Although these cancers are rare, they can be very difficult to treat effectively. Because they tend to infiltrate and destroy bones quickly, it is important that a specialist in bone tumors be involved in the diagnosis and management of these lesions. The prognosis depends on the size, grade and staging of the tumor, as well as other factors such as the patient’s general health, age and comorbidities.
Giant cell tumor is a noncancerous (benign) bone cancer that usually grows near a joint. It is more common in the ends of the long bones in the legs and arms. It most often occurs in adults between ages 20 and 40. It may cause pain, swelling, and limited range of motion. Giant cell tumor of bone is usually diagnosed with a physical examination and X-rays. Other diagnostic tests may include a blood test, CT scan, MRI, or a bone scan.

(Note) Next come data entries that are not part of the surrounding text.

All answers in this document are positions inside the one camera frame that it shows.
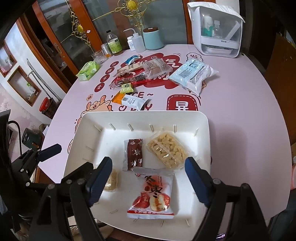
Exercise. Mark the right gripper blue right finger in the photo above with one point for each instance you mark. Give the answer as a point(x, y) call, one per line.
point(200, 180)

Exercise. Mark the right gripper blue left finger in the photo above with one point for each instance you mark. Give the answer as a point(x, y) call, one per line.
point(97, 181)

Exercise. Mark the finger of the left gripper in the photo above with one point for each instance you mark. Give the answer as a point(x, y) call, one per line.
point(49, 152)

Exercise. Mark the dark brown snack sachet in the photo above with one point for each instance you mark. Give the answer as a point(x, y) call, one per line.
point(133, 154)

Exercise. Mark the red jujube snack bag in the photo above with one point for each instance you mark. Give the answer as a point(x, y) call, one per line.
point(154, 199)

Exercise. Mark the small green candy packet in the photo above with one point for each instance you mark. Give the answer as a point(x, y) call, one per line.
point(127, 88)

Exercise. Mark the light blue snack package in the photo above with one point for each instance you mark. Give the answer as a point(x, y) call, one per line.
point(191, 74)

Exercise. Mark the kraft paper cracker pack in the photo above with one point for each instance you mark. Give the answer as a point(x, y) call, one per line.
point(129, 69)

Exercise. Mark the red dark dried fruit pack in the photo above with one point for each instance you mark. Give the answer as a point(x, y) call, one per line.
point(136, 80)

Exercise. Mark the clear pack brown crackers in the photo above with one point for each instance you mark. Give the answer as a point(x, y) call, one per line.
point(155, 68)

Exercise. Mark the clear bag small yellow puffs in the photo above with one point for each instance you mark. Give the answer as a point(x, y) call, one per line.
point(112, 182)

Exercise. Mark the red bucket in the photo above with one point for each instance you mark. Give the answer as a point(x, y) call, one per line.
point(45, 104)

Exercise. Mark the white plastic tray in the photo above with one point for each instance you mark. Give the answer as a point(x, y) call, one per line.
point(124, 137)

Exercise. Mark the green tissue pack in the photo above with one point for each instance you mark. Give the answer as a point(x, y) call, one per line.
point(87, 71)

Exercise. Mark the clear drinking glass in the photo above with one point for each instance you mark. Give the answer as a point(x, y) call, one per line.
point(99, 57)

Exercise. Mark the small metal can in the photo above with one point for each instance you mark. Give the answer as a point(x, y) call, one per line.
point(106, 50)

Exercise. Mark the wooden glass door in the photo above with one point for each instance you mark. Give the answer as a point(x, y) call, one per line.
point(64, 34)

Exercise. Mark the small blue white packet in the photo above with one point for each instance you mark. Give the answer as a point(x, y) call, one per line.
point(132, 59)

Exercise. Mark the green label plastic bottle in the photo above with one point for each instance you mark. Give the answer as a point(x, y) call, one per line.
point(113, 42)

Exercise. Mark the brown wooden cabinet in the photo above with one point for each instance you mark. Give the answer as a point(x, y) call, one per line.
point(280, 76)

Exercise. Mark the small white pill bottle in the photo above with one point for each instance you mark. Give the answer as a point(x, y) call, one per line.
point(130, 43)

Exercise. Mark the white squeeze wash bottle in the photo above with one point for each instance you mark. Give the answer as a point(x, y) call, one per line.
point(137, 40)

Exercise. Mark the light blue canister brown lid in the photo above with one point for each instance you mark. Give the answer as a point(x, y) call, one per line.
point(152, 38)

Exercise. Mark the white clear storage box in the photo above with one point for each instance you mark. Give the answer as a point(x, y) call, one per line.
point(216, 29)

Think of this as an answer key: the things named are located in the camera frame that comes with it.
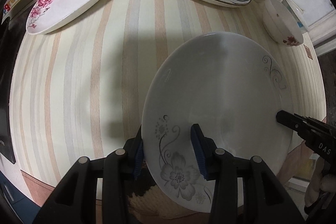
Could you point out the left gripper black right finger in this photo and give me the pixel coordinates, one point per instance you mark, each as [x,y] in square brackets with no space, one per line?
[204,149]

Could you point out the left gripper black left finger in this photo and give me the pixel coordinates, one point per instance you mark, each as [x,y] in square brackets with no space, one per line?
[135,155]

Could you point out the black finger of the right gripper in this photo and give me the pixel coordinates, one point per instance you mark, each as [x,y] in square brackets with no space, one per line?
[296,121]

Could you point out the white plate grey flower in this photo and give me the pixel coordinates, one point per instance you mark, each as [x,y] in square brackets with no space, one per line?
[230,86]

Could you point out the white bowl red flowers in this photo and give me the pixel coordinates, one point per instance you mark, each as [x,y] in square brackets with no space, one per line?
[280,24]

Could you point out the gloved right hand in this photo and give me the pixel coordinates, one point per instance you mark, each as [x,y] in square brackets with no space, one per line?
[322,181]

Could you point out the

A giant cell tumor is a slow-growing disease that does not spread to other parts of the body. The treatment goal is to remove the tumor, relieve symptoms, and restore function. Your doctor may recommend surgery, radiation therapy, or a combination of treatments.
Symptoms of giant cell tumors include pain, a lump or mass, and a limited range of motion in the affected area. Most often, the pain comes from damage to bone tissue by the tumor. Giant cell tumors also can erode or destroy adjacent tissue, and they may form soft tissue masses.
In rare cases, giant cell tumors can spread to the lungs. If this happens, surgical removal of the tumor and the lung is necessary.
The surgical procedure most commonly used to treat giant cell tumors is curettage. During this procedure, your doctor uses special instruments to scrape the tumor from the bone. It is typically followed by packing the site with cement.
Although GCTs are not generally considered to be cancerous, they tend to recur after surgical removal. Complete surgical removal is the best way to prevent recurrence, and it is the treatment of choice for GCTs in locations that are amenable to surgery.
Radiation therapy can help control and destroy tumors that cannot be removed surgically. It is typically followed by chemotherapy to prevent recurrence of the cancer. Giant cell tumors can recur, so your doctor will likely recommend follow-up visits for several years after the initial treatment. These visits will include X-rays of the affected area and chest X-rays. The X-rays will help determine whether the tumor has recurred or if it has spread to other areas of the body.